# Maintaining Deep Cycle batteries over Winter



## powrguy (Sep 4, 2010)

I've got 3 Diehard Platinum 31's to run my Terrova, and will remove the batteries from the boat for the winter, when the boat is stored. I have a 3-bank onboard charger on the boat, which will remain in it while in storage..

What do others do to maintain their deep cycle batteries over the winter? Mine will be stored in a heated garage, but I only have a 12v 2/10/50 amp charger that I use to periodically charge my mower and tractor batteries out in the barn over the winter.

Do I need some special trickle charger or something over the winter to maintain these Diehards?


thanks


:T:T:T


----------



## leeabu (Apr 10, 2004)

Clean all terminals. Make sure water is over the plates in each battery. If not add distilled water until it just touches the bottom of each fill tube. NO MORE!!! Put your charger on each battery on the 10 amp rate once per month till fully charged.


----------



## powrguy (Sep 4, 2010)

I don't need some special "smart" charger or anything? 10 amp charge rate?


----------



## leeabu (Apr 10, 2004)

No special charger needed. If any battery takes much of a charge at all on the 10 amp rate, after sitting unused for 30 days, it should be replaced. When I put my batteries on the charger over the winter they normally show 100 charged almost immediately. Make sure you take the charger clips off the battery when charged or the clips will corrode.


----------



## powrguy (Sep 4, 2010)

OK; thanks.


----------



## K gonefishin (May 4, 2004)

Your Platinums are sealed batteries (AGM) they don't require any maintenance (water). I charge mine up and they sit in heated storage as well. I leave them from january till around early march with no charger on them and they are still just about full when I go to storage to start cleaning and getting the boat ready for spring. You could leave for for 4 months without issue. I hope your not putting the boat away already got some great fall fishing ahead yet. 

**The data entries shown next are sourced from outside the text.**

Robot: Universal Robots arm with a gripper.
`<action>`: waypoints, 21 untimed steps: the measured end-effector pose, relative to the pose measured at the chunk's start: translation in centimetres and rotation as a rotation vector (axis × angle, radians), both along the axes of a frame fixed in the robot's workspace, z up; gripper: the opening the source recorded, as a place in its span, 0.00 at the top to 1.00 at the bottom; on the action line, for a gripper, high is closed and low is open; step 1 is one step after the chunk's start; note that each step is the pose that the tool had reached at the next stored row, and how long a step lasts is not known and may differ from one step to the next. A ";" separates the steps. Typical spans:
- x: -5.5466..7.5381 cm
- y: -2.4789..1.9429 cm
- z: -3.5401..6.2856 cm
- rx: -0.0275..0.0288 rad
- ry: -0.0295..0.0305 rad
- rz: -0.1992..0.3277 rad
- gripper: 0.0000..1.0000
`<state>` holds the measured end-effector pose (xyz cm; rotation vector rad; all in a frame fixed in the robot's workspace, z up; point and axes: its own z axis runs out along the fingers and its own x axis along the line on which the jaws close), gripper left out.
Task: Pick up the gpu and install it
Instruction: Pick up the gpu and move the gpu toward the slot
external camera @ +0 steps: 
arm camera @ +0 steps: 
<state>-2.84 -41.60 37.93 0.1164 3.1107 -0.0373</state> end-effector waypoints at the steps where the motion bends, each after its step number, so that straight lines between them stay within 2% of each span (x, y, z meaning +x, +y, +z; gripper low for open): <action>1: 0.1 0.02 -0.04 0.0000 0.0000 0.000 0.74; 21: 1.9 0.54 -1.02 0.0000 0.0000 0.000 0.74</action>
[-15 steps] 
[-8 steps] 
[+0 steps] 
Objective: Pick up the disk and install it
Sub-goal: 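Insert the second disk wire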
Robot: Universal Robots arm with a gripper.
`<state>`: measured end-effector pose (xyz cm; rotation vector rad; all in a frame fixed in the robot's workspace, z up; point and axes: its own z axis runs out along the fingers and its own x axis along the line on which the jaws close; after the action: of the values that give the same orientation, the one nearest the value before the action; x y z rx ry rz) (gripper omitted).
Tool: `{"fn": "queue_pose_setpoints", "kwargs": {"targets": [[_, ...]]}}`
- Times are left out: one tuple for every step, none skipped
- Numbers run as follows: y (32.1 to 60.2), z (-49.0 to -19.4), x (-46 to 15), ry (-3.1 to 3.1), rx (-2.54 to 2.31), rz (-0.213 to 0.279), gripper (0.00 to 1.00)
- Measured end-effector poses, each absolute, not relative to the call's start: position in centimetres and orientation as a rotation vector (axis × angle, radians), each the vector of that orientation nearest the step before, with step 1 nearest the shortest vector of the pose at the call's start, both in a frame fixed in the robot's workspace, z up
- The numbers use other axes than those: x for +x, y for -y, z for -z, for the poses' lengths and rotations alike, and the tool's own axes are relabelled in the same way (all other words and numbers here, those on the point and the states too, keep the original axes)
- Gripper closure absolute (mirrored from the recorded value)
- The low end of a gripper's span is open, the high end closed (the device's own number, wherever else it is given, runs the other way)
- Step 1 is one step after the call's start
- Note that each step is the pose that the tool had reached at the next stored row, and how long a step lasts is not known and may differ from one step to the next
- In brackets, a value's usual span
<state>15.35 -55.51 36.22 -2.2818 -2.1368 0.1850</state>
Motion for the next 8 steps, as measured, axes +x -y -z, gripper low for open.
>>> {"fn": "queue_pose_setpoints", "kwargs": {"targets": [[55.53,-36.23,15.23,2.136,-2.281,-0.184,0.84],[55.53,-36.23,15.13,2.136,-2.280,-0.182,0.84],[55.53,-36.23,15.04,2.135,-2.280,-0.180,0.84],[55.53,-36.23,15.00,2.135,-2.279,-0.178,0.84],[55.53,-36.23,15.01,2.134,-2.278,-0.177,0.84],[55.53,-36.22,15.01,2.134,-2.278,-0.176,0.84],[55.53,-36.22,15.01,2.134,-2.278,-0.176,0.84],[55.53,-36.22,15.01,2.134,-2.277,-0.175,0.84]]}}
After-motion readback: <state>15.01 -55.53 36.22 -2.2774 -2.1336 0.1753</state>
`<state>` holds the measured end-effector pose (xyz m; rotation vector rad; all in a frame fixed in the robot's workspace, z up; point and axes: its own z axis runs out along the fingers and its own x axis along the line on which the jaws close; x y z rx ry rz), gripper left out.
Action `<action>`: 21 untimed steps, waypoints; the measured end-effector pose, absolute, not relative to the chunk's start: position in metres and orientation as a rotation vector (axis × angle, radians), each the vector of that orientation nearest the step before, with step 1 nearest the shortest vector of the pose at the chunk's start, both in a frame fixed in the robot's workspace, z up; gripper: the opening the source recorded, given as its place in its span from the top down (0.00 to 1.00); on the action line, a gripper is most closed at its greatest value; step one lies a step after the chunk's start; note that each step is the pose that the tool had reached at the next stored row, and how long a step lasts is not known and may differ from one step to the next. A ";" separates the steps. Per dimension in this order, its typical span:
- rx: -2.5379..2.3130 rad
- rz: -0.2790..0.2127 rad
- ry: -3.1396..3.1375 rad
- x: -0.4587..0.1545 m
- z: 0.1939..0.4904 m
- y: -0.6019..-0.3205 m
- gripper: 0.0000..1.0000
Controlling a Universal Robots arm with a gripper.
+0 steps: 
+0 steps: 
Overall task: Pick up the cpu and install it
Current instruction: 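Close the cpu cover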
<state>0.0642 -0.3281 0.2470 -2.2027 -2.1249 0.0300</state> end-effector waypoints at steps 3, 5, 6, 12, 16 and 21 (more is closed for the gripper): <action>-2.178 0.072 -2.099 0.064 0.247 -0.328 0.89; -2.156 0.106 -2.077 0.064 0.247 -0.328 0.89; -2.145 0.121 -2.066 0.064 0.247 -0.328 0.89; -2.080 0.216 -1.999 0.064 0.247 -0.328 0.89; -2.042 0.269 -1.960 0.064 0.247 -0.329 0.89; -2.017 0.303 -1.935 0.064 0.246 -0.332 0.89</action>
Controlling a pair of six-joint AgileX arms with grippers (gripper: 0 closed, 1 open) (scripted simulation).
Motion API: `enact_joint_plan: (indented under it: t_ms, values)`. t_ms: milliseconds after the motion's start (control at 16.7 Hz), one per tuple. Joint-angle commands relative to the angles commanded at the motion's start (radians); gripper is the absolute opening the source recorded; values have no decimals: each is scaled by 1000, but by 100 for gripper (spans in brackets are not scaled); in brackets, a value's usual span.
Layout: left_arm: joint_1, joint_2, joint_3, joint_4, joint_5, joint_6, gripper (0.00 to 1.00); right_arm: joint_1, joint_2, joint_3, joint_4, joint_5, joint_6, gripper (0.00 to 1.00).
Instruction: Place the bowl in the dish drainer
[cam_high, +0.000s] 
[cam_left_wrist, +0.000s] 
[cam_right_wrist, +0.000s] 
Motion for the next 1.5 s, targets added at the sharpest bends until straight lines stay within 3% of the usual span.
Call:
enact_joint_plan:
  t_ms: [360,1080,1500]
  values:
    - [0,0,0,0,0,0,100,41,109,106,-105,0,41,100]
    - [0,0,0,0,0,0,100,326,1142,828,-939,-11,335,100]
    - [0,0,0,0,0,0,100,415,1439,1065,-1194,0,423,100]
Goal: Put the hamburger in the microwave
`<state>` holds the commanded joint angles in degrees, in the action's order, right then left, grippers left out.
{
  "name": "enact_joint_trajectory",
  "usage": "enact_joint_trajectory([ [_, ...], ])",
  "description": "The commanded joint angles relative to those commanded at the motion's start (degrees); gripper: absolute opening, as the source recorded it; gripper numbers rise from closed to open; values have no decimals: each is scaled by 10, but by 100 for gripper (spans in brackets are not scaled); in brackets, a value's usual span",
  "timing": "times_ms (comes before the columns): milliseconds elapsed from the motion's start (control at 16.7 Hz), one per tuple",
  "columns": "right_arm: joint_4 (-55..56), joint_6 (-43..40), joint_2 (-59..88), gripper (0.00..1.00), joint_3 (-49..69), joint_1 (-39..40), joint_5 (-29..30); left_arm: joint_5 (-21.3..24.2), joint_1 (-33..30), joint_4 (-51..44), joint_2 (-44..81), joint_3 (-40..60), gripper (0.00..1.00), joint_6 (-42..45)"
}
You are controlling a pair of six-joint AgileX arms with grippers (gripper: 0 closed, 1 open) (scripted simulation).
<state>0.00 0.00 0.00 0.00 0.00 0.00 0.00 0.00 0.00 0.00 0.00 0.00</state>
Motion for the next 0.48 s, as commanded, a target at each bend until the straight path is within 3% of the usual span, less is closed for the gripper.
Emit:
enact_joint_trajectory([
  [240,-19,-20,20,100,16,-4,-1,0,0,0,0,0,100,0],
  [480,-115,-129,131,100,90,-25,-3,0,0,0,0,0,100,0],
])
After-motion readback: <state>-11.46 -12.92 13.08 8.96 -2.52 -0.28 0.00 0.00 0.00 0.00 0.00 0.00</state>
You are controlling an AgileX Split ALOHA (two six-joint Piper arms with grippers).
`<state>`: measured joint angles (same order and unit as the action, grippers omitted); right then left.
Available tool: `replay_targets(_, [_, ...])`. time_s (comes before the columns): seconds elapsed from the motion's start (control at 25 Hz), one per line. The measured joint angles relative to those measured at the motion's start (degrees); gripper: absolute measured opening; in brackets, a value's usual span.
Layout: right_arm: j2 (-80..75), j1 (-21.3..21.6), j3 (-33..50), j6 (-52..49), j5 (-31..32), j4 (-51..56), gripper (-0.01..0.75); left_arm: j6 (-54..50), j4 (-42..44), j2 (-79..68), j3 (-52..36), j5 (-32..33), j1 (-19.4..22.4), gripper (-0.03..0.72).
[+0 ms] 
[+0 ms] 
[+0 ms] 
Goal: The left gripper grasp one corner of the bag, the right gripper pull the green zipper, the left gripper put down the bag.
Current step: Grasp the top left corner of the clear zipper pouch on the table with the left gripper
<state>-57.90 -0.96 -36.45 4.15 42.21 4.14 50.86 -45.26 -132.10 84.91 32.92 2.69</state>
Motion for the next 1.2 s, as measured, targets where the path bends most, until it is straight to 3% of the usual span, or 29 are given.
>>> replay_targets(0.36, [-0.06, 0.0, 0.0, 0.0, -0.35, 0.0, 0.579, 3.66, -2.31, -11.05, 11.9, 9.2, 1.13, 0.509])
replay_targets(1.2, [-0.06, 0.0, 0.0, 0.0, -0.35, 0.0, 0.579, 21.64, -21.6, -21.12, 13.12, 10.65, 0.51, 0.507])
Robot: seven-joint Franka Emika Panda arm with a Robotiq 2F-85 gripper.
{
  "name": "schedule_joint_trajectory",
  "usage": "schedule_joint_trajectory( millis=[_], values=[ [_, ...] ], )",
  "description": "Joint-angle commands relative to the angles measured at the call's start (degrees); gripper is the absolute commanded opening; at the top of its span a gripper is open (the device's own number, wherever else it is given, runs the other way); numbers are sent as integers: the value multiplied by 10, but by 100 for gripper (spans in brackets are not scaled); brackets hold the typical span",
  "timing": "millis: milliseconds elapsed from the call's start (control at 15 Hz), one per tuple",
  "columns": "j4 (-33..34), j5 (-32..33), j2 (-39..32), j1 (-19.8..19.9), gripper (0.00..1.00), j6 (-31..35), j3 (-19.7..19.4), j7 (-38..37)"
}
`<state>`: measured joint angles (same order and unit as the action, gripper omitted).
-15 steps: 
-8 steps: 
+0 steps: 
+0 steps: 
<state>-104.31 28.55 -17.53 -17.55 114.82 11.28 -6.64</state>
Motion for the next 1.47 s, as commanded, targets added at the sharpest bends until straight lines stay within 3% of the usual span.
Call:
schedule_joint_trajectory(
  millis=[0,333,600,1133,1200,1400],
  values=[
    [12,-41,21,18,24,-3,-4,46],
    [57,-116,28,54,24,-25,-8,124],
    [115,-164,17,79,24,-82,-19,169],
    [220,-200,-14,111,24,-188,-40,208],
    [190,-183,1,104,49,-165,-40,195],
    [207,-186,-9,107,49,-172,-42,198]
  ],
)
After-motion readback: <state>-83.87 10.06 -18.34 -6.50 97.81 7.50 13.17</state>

Glad you finally got your Terrova working! They are awesome.


----------



## powrguy (Sep 4, 2010)

K gonefishin said:


> Your Platinums are sealed batteries (AGM) they don't require any maintenance (water). I charge mine up and they sit in heated storage as well. I leave them from january till around early march with no charger on them and they are still just about full when I go to storage to start cleaning and getting the boat ready for spring. You could leave for for 4 months without issue. I hope your not putting the boat away already got some great fall fishing ahead yet.
> 
> Glad you finally got your Terrova working! They are awesome.



Nah; I'm gonna try fishing into November, but the batteries (the maintenance-free Platinums) are new to me, and I wasn't sure how to treat them over the winter. I don't have a separate "smart charger"; just have the on-board 3-bank charger, so I wasn't sure how to keep 'em.

Hopefully, I can get out there a few more times this Fall.


thanks

:T:T:T


----------



## 68rocks (Aug 2, 2013)

If I am reading correctly my onboard 3 bank charger manual says to leave it charging all winter/storage (ProMariner PROSport 20+)


----------



## powrguy (Sep 4, 2010)

If the boat is stored at home, I could do that. Mine are removed and stored in a heated garage over the winter, and I REALLY don't want to un-install the onboard charger to have it tending batteries over the winter. Since I have sealed Platinum Diehards, I'm gonna put 'em on the bench, and just leave them until Spring, and then throw the onboard charger on 'em before the first trip out.


----------



## privateer (Apr 26, 2012)

just pickup an inexpensive batter maintainer from walmart or the batteriesplus store or website. some of them will do more than one battery at a time. then just leave plugged in and on the battery all the time. the better ones will condition the battery by cycling power levels. i use these on everything from my heavy equipment batteries through the little motorcycle ones... i leave the batteries in the unheated garage - cold weather will not harm them if they are charged - however hot weather will kill batteries quickly. as for maintenance free batteries - they will still lose fluid through evaporation as they have vent holes - just no way to refill easily...

as for the boat batteries - i leave them on the boat and connected to the onboard battery charger/maintainer all the time. important to notice that your cranking battery is most likely not connected to the same battery bank (and charger) that is attached to your trolling batteries. meaning that your trolling batteries may be maintained by the onboard charger but your cranking battery may not.


----------



## joebertin (Mar 26, 2010)

I trickle charge the two on my boat every two weeks. Doesn't take long. Got seven years out of the last set, and they were still working when I tossed them.


----------